**Exercise details**
Of all the lines below, output only those starting at the one with "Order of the" and ending at the one with "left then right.", both ends included, exactly as written.

*** Opening of Source data ***

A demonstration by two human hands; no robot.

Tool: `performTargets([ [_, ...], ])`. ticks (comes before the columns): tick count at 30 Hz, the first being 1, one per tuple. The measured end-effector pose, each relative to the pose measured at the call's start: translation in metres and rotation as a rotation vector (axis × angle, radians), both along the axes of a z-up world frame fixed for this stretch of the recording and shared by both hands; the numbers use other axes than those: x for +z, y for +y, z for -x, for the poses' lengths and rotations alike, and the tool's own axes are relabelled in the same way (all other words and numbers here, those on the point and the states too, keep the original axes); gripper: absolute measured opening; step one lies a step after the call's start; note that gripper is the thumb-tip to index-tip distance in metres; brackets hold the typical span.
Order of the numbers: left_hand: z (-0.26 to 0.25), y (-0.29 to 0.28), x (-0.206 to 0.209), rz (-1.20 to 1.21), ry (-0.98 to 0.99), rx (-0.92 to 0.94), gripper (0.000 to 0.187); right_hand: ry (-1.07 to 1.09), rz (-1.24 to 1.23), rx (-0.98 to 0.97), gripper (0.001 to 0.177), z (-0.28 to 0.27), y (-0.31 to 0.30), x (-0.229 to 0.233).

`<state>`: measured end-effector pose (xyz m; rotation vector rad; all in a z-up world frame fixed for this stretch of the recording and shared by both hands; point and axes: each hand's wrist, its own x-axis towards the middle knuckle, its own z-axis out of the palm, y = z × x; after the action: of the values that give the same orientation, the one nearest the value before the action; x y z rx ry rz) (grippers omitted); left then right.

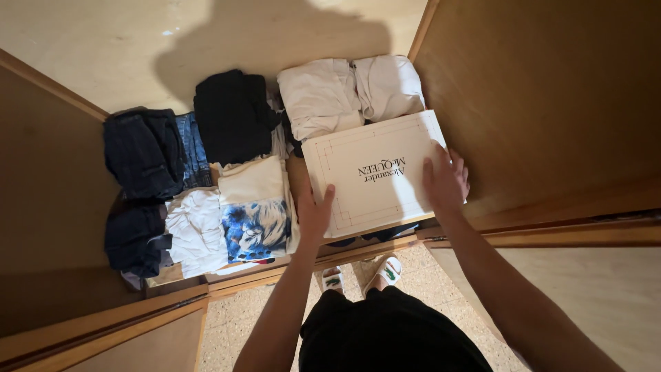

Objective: Organizing clothes and a box inside a bedroom closet by moving them from around the room and rearranging items on the shelves.

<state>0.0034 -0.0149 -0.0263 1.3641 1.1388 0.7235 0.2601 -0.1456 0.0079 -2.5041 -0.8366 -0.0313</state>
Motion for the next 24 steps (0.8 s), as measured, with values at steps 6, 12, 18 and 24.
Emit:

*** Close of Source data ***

**Exercise solution**
Order of the numbers: left_hand: z (-0.26 to 0.25), y (-0.29 to 0.28), x (-0.206 to 0.209), rz (-1.20 to 1.21), ry (-0.98 to 0.99), rx (-0.92 to 0.94), gripper (0.000 to 0.187); right_hand: ry (-1.07 to 1.09), rz (-1.24 to 1.23), rx (-0.98 to 0.97), gripper (0.001 to 0.177), z (-0.28 to 0.27), y (-0.31 to 0.30), x (-0.229 to 0.233).

`<state>`: measured end-effector pose (xyz m; rotation vector rad; all in a z-up world frame fixed for this stretch of the recording and shared by both hands; point and axes: each hand's wrist, its own x-axis towards the middle knuckle, its own z-axis out of the palm, y = z × x; after the action: of the values that give the same orientation, the one nearest the value before the action; x y z rx ry rz) (grippers omitted); left then right.

There is nothing more to this exercise.